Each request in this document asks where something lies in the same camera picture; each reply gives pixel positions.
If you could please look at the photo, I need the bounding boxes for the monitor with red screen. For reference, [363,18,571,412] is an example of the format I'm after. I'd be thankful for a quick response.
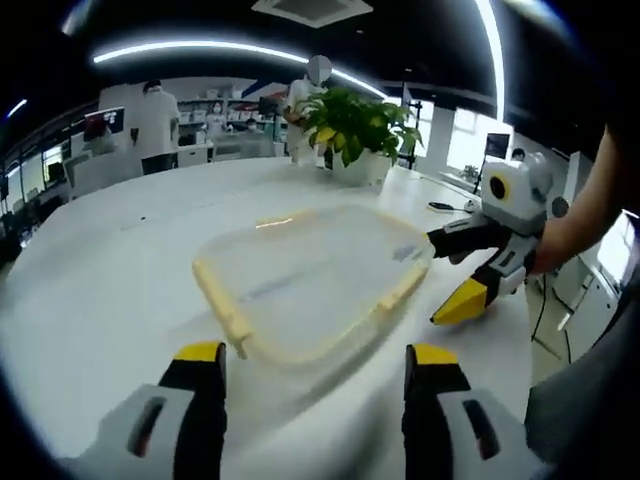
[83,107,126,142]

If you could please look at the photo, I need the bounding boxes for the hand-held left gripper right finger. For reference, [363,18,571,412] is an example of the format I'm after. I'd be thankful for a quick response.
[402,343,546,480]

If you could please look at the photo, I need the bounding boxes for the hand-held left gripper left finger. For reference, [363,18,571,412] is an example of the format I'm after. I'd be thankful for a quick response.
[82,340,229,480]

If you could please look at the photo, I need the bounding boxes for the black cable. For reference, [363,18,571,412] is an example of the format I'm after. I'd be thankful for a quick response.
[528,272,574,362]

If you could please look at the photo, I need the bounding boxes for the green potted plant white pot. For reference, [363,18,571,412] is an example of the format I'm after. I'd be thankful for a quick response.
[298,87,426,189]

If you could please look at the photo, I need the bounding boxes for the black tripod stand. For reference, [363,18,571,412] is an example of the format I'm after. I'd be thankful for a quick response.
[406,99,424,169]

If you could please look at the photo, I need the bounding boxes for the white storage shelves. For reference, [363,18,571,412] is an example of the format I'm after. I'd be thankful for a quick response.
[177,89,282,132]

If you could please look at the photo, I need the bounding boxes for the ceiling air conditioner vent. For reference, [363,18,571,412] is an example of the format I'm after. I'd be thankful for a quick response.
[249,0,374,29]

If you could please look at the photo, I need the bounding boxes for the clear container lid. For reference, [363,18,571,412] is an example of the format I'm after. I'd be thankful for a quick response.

WHAT IS BEING ASKED :: Look above for the line containing "the black tripod". Return it and each line after it exactly, through the last line, and nothing more.

RESPONSE BOX ::
If you could please look at the photo, I need the bounding boxes for the black tripod stand. For reference, [363,18,571,412] is an example of the format I'm after. I'd be thankful for a quick response.
[406,99,424,169]

If you could please look at the photo, I need the bounding boxes for the white storage shelves. For reference, [363,18,571,412] is an example of the format I'm after. I'd be thankful for a quick response.
[177,89,282,132]

If you could please look at the photo, I need the bounding boxes for the ceiling air conditioner vent. For reference, [363,18,571,412] is an example of the format I'm after. I'd be thankful for a quick response.
[249,0,374,29]

If you could please look at the photo, I need the bounding boxes for the clear container lid. For reference, [363,18,571,412] is an example of the format I'm after. I'd be thankful for a quick response.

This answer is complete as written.